Scope of Authorization Targets for Resource Permissions

In Permission Rules, you can configure the scope of authorization targets for Resource Permissions.

Three options are available:

  • Allow authorization for all users and user groups.
  • Allow authorization only for the current user's own user group, users in that group, and child user groups, including users in child user groups. This applies when the current user is a regular member or a group administrator.
    Visible range in the Permission Management list: the current user's own group, its users, and child user groups.
  • Allow authorization only for the user groups managed by the current user, along with users in those groups and their child user groups, including users in child user groups. This applies when the current user is a group administrator.
    Visible range in the Permission Management list: the user groups managed by the current user and their users and child user groups.
Description

Administrators can always authorize all users and user groups.

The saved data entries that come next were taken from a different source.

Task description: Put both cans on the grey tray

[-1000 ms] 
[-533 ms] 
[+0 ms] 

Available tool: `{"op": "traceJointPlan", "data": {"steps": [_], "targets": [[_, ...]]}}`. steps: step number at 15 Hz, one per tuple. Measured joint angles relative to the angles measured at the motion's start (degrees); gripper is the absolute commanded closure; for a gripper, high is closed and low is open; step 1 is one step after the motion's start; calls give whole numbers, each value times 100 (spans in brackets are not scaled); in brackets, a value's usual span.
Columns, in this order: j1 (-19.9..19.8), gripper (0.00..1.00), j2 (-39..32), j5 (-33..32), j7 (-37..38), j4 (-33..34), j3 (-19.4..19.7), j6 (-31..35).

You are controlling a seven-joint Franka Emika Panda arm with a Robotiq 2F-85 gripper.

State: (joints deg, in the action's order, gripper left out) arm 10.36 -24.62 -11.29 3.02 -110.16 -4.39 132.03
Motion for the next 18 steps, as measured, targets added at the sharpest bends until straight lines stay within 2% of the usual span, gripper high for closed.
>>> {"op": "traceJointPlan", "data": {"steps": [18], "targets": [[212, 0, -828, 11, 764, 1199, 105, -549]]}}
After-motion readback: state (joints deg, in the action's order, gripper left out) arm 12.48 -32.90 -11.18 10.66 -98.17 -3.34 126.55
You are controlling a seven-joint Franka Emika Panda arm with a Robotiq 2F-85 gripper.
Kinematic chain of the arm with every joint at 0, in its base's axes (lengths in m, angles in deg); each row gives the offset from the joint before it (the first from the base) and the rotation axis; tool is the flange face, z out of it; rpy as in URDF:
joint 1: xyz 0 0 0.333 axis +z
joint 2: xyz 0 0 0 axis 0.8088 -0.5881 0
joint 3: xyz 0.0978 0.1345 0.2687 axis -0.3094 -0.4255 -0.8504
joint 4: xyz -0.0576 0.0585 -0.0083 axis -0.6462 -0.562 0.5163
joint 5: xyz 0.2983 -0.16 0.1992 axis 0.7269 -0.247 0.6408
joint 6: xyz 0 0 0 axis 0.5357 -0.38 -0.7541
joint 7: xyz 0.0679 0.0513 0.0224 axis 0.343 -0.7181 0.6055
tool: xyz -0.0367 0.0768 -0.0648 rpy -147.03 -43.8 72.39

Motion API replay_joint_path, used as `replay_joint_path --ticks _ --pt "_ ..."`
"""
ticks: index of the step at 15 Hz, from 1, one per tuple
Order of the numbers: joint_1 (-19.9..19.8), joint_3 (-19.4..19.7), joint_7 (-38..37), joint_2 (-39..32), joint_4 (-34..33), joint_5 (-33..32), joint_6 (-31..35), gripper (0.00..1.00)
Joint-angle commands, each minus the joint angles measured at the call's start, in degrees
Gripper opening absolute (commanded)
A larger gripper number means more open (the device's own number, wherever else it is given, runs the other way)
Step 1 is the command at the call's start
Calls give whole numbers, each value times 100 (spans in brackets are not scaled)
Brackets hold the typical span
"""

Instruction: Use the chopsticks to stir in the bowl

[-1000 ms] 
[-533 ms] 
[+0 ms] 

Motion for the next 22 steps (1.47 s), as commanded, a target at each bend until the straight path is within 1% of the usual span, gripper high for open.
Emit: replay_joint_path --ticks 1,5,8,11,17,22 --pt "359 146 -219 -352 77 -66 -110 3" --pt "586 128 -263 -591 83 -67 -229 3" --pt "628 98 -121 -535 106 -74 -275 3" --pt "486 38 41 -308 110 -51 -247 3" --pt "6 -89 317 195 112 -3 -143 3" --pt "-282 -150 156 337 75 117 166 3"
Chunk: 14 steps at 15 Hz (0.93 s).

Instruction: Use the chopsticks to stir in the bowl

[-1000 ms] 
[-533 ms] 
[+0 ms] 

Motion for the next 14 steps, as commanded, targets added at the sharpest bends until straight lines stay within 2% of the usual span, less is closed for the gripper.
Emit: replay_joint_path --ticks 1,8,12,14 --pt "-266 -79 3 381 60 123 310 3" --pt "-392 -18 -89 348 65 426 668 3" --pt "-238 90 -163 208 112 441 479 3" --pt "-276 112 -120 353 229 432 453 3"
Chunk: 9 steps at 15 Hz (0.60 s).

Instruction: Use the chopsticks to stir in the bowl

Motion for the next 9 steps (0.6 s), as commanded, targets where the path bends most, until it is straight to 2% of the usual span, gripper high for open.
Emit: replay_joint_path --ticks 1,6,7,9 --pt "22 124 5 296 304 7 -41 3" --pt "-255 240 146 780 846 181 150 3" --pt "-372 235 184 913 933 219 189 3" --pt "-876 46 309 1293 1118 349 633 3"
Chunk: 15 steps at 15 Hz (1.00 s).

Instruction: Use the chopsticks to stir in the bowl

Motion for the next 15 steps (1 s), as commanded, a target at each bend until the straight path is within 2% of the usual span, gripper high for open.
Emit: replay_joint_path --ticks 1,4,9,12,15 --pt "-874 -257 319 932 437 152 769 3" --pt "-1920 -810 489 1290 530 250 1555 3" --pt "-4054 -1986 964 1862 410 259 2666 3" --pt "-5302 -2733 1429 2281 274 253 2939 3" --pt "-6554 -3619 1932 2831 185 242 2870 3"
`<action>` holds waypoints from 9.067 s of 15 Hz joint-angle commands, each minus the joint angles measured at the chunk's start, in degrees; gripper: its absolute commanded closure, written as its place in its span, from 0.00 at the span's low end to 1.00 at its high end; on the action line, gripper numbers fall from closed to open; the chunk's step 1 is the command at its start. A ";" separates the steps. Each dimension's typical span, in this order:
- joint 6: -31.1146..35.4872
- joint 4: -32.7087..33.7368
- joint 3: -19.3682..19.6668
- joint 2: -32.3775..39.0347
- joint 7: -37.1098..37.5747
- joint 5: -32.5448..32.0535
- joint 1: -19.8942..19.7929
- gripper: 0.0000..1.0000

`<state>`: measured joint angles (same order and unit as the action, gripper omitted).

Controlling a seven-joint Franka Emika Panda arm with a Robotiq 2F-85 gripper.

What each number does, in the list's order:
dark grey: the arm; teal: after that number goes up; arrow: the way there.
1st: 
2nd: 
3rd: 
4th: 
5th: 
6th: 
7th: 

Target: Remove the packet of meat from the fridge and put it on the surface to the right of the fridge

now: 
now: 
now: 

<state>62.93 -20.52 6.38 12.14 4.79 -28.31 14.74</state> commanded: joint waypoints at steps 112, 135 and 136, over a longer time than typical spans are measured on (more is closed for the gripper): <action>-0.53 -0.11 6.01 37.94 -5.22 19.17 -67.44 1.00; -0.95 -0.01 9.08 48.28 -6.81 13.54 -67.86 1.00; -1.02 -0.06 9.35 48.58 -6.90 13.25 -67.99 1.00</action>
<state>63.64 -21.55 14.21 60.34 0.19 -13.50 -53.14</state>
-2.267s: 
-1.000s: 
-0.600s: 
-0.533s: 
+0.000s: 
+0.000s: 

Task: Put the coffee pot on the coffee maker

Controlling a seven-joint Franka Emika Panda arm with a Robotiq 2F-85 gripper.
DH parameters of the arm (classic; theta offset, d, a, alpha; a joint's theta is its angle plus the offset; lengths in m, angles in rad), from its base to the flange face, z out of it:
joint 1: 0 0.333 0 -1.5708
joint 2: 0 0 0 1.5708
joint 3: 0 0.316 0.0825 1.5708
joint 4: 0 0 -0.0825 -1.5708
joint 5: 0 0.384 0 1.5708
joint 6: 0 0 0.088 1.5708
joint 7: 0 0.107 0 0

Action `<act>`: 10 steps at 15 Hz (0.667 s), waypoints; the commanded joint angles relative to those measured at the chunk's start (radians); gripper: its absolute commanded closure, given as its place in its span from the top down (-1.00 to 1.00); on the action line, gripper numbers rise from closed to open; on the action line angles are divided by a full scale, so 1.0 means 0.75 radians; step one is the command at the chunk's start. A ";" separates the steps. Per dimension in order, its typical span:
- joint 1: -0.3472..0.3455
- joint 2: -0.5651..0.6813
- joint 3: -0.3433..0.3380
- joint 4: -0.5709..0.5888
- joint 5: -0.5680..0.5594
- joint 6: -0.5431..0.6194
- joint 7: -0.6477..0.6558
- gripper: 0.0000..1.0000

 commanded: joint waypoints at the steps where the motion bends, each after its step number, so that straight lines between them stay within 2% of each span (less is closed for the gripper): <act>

Target Types for Resource Permission Authorization

In Permission Rules > Target Types for Resource Permission Authorization, you can choose whether users are allowed to assign permissions to user groups. If this is not allowed, you can add specific users to a whitelist. Users in the whitelist are allowed to assign permissions to user groups.

Group Administrator Settings

In Permission Rules, administrators can choose whether to enable the group administrator feature. If enabled, the following settings are available:

  • Allow Group Administrators to Create New Users: enabled by default. If you want to disable it, go to Admin Center > Permission Management > Permission Rules > Group Administrator Settings. When enabled, group administrators can create new users and bulk-create users in the user management interface.
  • Allow Group Administrators to Manage Child User Groups: if group administrators are not allowed to manage child user groups, you can add user groups to the whitelist for special handling. You can add or remove whitelisted user groups here. For details, see Group Administrator.

Business Administrator Settings

Description

You must enable the Business Administrator switch in the management backend before the Business Administrator Settings section appears on the Admin Center > User Management > Permission Rules page. For how to enter the management backend, see Admin Backend Authorization.

  1. In Permission Rules, administrators can choose whether to enable business administrators. Business administrators can manage users and all resources, while their feature permissions remain flexibly configurable.

    Note

    Business administrators cannot set a member as an administrator and cannot configure custom roles.

  2. After enabling business administrators, click Add to batch-select the users who should be configured as business administrators. The available users come from the administrator member list.
    You can also go to Admin Center > User Management > Users > Permission Information and set an administrator user as a business administrator individually. For detailed steps, see Users.

  3. Click Edit to configure Admin Center feature permissions for business administrators. The actual configurable permissions depend on the system page.
    One-click restore to default settings is supported.

  4. After configuration is complete, for members set as business administrators, go to Admin Center > User Management > Roles > Administrator > Members and you can see the Business Administrator tag displayed next to the member.